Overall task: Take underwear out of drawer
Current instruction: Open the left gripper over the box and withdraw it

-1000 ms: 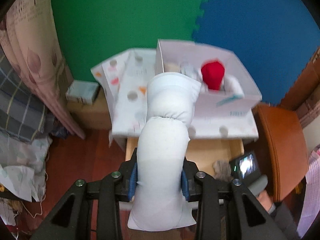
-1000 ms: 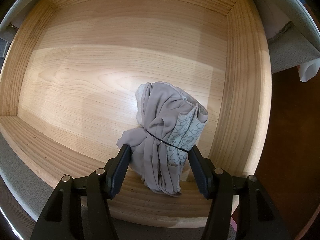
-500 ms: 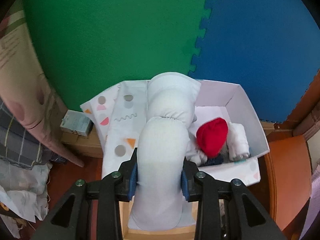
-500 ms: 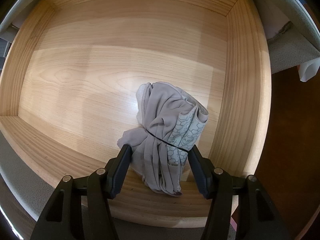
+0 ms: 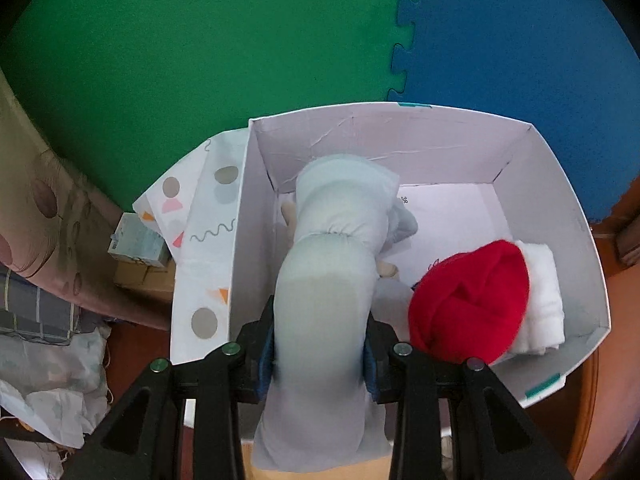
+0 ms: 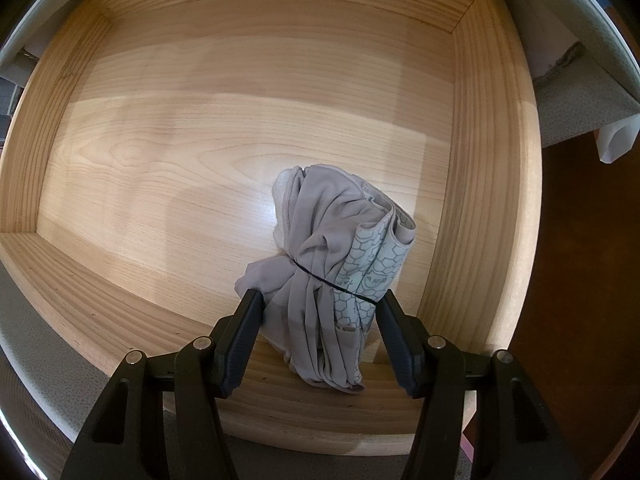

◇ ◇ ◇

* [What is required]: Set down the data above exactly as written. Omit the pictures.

* [Exercise result]:
Overall task: Take underwear out of drawer
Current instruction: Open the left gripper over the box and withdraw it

-1000 ms: 
-1000 ms: 
-500 ms: 
-500 ms: 
+0 ms: 
+0 ms: 

The output as shown is complete.